You are viewing a plain text version of this content. The canonical link for it is here.

Posted to user@avro.apache.org by nir_zamir <ni...@gmail.com> on 2013/04/25 16:12:44 UTC

Avro with Snappy compression on Hive

Hi,

I have a Hive table created with the Avro Serde.

When I add some data to it using the Snappy compression, it still looks
compressed with deflate (the file starts with
'Obj...avro.codec.deflate.avro.Schema' where for raw data compressed with
Snappy, the Snappy coded is specified at the beginning of the file). 

Anything I'm doing wrong?

Here's what I do:

CREATE TABLE p2c_comp_avro
  ROW FORMAT SERDE
  'org.apache.hadoop.hive.serde2.avro.AvroSerDe'
  STORED as INPUTFORMAT
  'org.apache.hadoop.hive.ql.io.avro.AvroContainerInputFormat'
  OUTPUTFORMAT
  'org.apache.hadoop.hive.ql.io.avro.AvroContainerOutputFormat'
  TBLPROPERTIES (
   
'avro.schema.url'='file:///home/cloudera/bigdata/path_to_conversions_raw.avsc');

SET hive.exec.compress.output=true;
SET
mapred.output.compression.codec=org.apache.hadoop.io.compress.SnappyCodec;
SET mapred.output.compression.type=BLOCK;

INSERT OVERWRITE TABLE p2c_comp_avro SELECT * FROM p2c;


Thanks!



--
View this message in context: http://apache-avro.679487.n3.nabble.com/Avro-with-Snappy-compression-on-Hive-tp4027079.html
Sent from the Avro - Users mailing list archive at Nabble.com.

Re: Avro with Snappy compression on Hive

Posted by Martin Kleppmann <ma...@rapportive.com>.

http://svn.apache.org/viewvc/avro/trunk/lang/java/mapred/src/main/java/org/apache/avro/mapred/AvroJob.java?view=markup#l45:)

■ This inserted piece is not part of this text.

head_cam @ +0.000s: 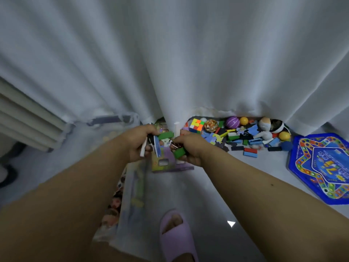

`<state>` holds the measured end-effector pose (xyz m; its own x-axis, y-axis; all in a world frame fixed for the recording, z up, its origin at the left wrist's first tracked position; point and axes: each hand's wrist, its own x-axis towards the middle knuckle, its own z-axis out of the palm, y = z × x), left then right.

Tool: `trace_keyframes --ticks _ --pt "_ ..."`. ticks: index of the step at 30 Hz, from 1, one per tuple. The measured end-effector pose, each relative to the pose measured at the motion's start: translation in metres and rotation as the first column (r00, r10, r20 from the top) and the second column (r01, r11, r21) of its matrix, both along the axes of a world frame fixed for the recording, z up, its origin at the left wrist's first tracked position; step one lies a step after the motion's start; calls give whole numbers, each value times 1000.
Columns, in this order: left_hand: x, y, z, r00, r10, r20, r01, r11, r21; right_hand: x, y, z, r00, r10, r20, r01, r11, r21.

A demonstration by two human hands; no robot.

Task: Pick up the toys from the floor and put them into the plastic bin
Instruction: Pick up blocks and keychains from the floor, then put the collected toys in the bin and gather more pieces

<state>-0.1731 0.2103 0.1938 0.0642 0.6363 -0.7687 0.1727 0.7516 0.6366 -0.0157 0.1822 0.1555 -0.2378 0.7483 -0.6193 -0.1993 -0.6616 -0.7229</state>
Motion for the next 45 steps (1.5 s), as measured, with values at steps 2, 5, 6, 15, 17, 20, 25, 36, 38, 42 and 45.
trace_keyframes --ticks 2,5,6,15,17,20,25,36,38,42,45 --pt "-36 -4 22 998 4 -67 -4 1000 -9 -37 -2 10 998 62 7 -62 998 9" --pt "-92 -14 44 979 45 -196 -49 999 -14 -91 -7 26 983 170 64 -171 985 10" --pt "-107 -19 47 969 56 -239 -62 998 -18 -106 -9 32 976 201 85 -203 979 9" --pt "-160 -49 53 929 347 -130 -359 930 -82 -169 -28 41 949 315 -28 -316 946 -76" --pt "-161 -51 57 926 362 -110 -372 924 -84 -169 -30 43 946 320 -45 -323 944 -64" --pt "-158 -53 56 939 328 -106 -337 938 -76 -163 -31 49 961 275 -21 -276 960 -43" --pt "-140 -46 57 964 234 -123 -235 972 10 -136 -28 52 979 198 53 -198 980 -2" --pt "-44 -26 88 985 145 -93 -126 973 191 -26 -24 75 988 -30 153 22 998 53" --pt "-24 -28 96 988 134 -73 -116 971 210 -4 -26 79 984 -90 152 81 995 64" --pt "9 -32 109 992 116 -45 -102 963 251 34 -29 85 970 -180 165 171 983 70" --pt "34 -37 114 994 104 -23 -94 956 277 60 -36 88 953 -229 197 220 973 67"
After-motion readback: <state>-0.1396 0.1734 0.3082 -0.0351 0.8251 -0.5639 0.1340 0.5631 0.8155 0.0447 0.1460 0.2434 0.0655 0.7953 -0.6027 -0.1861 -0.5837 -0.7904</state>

On 25 April 2013 07:57, nir_zamir <ni...@gmail.com> wrote:

> Thanks Martin, that worked!
>
> Would be happy to know how you guess it..
>
>
>
> --
> View this message in context:
> http://apache-avro.679487.n3.nabble.com/Avro-with-Snappy-compression-on-Hive-tp4027079p4027082.html
> Sent from the Avro - Users mailing list archive at Nabble.com.
>

Re: Avro with Snappy compression on Hive

Posted by nir_zamir <ni...@gmail.com>.

Thanks Martin, that worked!

Would be happy to know how you guess it.. 



--
View this message in context: http://apache-avro.679487.n3.nabble.com/Avro-with-Snappy-compression-on-Hive-tp4027079p4027082.html
Sent from the Avro - Users mailing list archive at Nabble.com.

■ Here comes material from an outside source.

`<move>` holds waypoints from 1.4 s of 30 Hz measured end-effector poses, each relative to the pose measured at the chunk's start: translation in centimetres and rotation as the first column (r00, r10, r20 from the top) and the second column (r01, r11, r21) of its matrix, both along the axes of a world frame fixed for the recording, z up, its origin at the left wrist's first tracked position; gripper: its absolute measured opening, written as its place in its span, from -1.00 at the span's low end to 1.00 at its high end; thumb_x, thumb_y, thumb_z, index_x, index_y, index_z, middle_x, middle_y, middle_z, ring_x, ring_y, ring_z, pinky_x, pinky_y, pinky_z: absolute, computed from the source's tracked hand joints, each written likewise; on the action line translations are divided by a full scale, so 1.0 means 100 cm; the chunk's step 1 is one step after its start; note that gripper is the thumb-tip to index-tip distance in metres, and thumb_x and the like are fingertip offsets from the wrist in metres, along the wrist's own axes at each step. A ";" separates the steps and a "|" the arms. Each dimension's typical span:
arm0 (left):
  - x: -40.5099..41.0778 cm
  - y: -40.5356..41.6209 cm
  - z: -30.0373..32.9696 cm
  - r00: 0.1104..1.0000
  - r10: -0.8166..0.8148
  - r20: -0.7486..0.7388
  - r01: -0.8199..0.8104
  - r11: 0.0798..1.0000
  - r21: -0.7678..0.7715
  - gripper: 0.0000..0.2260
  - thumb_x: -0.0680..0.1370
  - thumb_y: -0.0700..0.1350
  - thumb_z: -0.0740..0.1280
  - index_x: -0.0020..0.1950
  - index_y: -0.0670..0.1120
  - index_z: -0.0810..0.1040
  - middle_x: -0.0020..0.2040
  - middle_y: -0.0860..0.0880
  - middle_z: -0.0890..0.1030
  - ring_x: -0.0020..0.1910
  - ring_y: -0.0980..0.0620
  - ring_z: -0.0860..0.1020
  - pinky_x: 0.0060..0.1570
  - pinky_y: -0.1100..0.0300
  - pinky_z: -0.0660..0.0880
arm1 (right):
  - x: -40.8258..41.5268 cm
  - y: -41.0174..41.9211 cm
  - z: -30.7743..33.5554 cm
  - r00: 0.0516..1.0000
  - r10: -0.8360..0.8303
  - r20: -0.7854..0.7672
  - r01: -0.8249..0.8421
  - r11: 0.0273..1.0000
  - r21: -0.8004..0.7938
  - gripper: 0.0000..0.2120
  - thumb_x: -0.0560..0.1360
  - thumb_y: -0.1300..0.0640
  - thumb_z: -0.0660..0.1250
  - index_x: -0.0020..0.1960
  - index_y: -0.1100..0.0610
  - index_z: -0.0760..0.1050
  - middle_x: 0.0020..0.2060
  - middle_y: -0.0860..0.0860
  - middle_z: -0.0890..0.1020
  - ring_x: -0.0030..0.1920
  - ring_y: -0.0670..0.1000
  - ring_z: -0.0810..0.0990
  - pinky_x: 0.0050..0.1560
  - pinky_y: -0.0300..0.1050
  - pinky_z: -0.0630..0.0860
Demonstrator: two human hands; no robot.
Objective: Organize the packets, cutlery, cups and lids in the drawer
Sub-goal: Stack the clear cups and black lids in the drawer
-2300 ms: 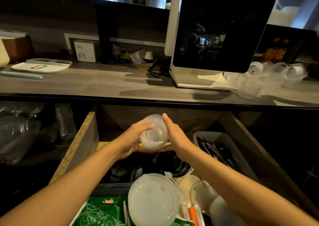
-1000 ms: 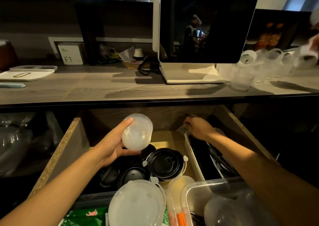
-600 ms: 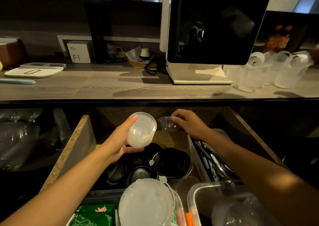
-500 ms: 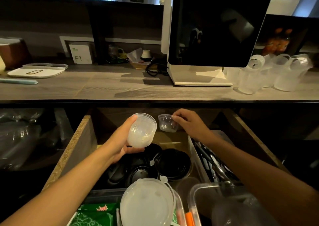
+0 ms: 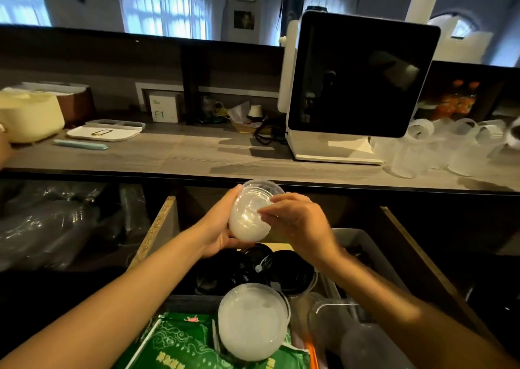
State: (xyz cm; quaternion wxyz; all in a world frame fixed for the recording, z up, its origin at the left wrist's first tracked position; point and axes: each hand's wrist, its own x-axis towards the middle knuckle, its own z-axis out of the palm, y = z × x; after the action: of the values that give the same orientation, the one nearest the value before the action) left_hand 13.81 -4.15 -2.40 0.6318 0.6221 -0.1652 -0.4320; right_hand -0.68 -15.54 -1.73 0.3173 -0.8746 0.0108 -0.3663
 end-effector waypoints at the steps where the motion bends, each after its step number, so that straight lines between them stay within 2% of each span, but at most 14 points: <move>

Re: Avro with Snappy compression on Hive

Posted by Martin Kleppmann <ma...@rapportive.com>.

I've never Avro output with Hive, but just as a guess, try this:

SET avro.output.codec=snappy;

The mapred.output.compression.codec and mapred.output.compression.type
options are probably redundant.


On 25 April 2013 07:12, nir_zamir <ni...@gmail.com> wrote:

> Hi,
>
> I have a Hive table created with the Avro Serde.
>
> When I add some data to it using the Snappy compression, it still looks
> compressed with deflate (the file starts with
> 'Obj...avro.codec.deflate.avro.Schema' where for raw data compressed with
> Snappy, the Snappy coded is specified at the beginning of the file).
>
> Anything I'm doing wrong?
>
> Here's what I do:
>
> CREATE TABLE p2c_comp_avro
>   ROW FORMAT SERDE
>   'org.apache.hadoop.hive.serde2.avro.AvroSerDe'
>   STORED as INPUTFORMAT
>   'org.apache.hadoop.hive.ql.io.avro.AvroContainerInputFormat'
>   OUTPUTFORMAT
>   'org.apache.hadoop.hive.ql.io.avro.AvroContainerOutputFormat'
>   TBLPROPERTIES (
>
>
> 'avro.schema.url'='file:///home/cloudera/bigdata/path_to_conversions_raw.avsc');
>
> SET hive.exec.compress.output=true;
> SET
> mapred.output.compression.codec=org.apache.hadoop.io.compress.SnappyCodec;
> SET mapred.output.compression.type=BLOCK;
>
> INSERT OVERWRITE TABLE p2c_comp_avro SELECT * FROM p2c;
>
>
> Thanks!
>
>
>
> --
> View this message in context:
> http://apache-avro.679487.n3.nabble.com/Avro-with-Snappy-compression-on-Hive-tp4027079.html
> Sent from the Avro - Users mailing list archive at Nabble.com.
>